Idea 1
Never Lose a Customer Again: The Human Journey
Why do customers leave so quickly after buying from you, even when your product is good? In Never Lose a Customer Again, Joey Coleman argues that companies fail not because their products are bad, but because they ignore the emotional experience customers go through after a sale. The future of business, he says, depends on moving beyond B2B or B2C categories to embrace a human-to-human (H2H) philosophy—seeing every interaction as a relationship between people with emotions, fears, and expectations.
Coleman reveals that most companies lose 20–70% of new customers within the first 100 days. This is the silent churn that destroys profits. His central insight: if you can intentionally design the experience people have in those first 100 days, you can build loyalty for life. He organizes this process into eight sequential phases—Assess, Admit, Affirm, Activate, Acclimate, Accomplish, Adopt, and Advocate. Each phase corresponds to a specific emotional state and opportunity to deepen trust.
Why H2H changes the game
Traditional labels like B2B and B2C distance you from the real people you serve. Coleman insists that every business—whether a dentist’s office or a multinational SaaS provider—is ultimately H2H. Every purchase involves anxiety, curiosity, and hidden influencers. When you design processes around the humans behind the transaction, you build relationships competitors can’t easily steal.
For example, Dr. Katie McCann of Aurora Modern Dentistry crafts each step—from receptionist calls to post-procedure follow-ups—to meet patients emotionally, not just clinically. Wealth Factory founder Garrett Gunderson even brought root beer to a meeting because he knew the prospect liked it. These subtle signals deepen emotional connection.
The emotional science behind customer defection
Customers experience a dopamine high immediately after purchase, quickly followed by doubt and remorse. If the business goes quiet, fear and uncertainty take over. Most "churn" happens before a customer even realizes value. Coleman's neuroscience-informed insight: design for emotion the same way you design for usability. Every stage in the 100-day window must acknowledge what the customer feels—excitement, uncertainty, confusion—and proactively guide them forward.
(Note: this aligns with Daniel Kahneman’s research on the “peak-end rule”—people remember experiences for their emotional peaks and endings, not averages. Companies that manage these peaks earn lifelong advocates.)
The eight-phase relationship journey
Coleman’s framework breaks the customer experience into eight emotionally distinct phases:
- Assess: The prospect decides whether you can help.
- Admit: They buy—this is the euphoria phase.
- Affirm: Buyer’s remorse sets in.
- Activate: The first hands-on interaction post-sale.
- Acclimate: The customer learns how you operate.
- Accomplish: They achieve their desired outcome.
- Adopt: They identify with your brand.
- Advocate: They refer others and actively promote you.
Each phase is a chance to turn fleeting excitement into lasting trust. Miss one, and the relationship may quietly decay.

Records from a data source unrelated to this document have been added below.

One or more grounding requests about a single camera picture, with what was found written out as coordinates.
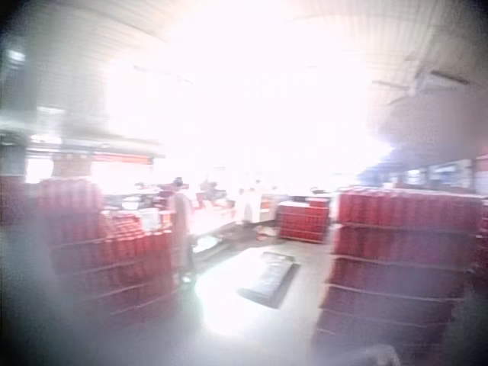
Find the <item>gray floor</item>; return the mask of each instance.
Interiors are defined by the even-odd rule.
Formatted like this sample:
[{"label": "gray floor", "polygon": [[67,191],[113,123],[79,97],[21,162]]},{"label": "gray floor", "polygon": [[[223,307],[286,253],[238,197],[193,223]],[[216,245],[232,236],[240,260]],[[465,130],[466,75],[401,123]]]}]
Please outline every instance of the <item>gray floor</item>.
[{"label": "gray floor", "polygon": [[268,239],[251,252],[265,250],[292,255],[299,265],[278,309],[235,293],[241,261],[229,258],[200,276],[179,316],[131,329],[98,344],[99,352],[116,364],[310,364],[328,248]]}]

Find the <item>ceiling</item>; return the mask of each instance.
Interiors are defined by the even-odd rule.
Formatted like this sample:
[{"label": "ceiling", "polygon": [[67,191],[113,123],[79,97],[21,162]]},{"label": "ceiling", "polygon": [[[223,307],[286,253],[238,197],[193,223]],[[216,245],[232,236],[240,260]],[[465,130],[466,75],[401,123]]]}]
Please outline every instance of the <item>ceiling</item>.
[{"label": "ceiling", "polygon": [[[484,133],[487,49],[467,3],[30,2],[3,40],[0,130],[177,149],[181,131],[257,118],[266,133],[328,134],[356,108],[364,130],[395,148],[395,163],[476,155],[469,142]],[[139,76],[128,76],[134,68]],[[430,72],[461,82],[425,86],[419,80]]]}]

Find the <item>person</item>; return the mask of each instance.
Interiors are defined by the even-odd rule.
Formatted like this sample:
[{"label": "person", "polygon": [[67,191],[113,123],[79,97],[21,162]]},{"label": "person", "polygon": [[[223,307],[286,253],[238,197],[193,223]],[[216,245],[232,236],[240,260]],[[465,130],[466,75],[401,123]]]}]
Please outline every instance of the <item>person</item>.
[{"label": "person", "polygon": [[173,186],[175,193],[168,200],[168,209],[172,214],[172,261],[178,269],[179,280],[190,282],[195,272],[190,236],[193,206],[190,199],[181,192],[183,187],[181,177],[173,181]]}]

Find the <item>worker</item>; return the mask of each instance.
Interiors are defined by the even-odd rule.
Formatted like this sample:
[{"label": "worker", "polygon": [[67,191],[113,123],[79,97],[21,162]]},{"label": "worker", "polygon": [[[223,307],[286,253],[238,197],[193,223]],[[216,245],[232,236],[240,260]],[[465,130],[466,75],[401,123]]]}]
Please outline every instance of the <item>worker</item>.
[{"label": "worker", "polygon": [[183,179],[173,181],[175,193],[169,198],[168,208],[172,214],[172,263],[178,269],[179,280],[192,282],[195,268],[190,236],[190,225],[193,216],[193,205],[190,199],[181,192]]}]

Why companies fail at retention
Coleman identifies three structural causes for churn: (1) businesses chase new customers better than they catch them; (2) incentives favor acquisition, not retention; and (3) customer experience roles lack power and resources. For instance, banks spend hundreds acquiring each new account, yet lose nearly one-third of customers within a year. Poor onboarding, broken handoffs, and silence after the sale signal indifference and destroy trust.
He urges redesigning systems so that retention is measurable, customer teams have authority, and every department treats the first 100 days as mission-critical.
The retention revolution: design for emotion and intent
Coleman’s book is less a manual on customer service and more a blueprint for emotional design. The deeper message: loyalty is not luck—it’s architecture. When you orchestrate experiences that affirm decisions, visualize progress, celebrate results, and create community, your customers evolve from buyers to believers.
Across dozens of stories—from Comcast rebuilding onboarding to Sephora’s VIB Rouge identity programs and Audible’s post-completion upsells—Coleman proves that retention is earned through anticipation, personalization, and human connection. When you treat every customer as a relationship to design, not a transaction to close, you stop losing them—and start creating advocates for life.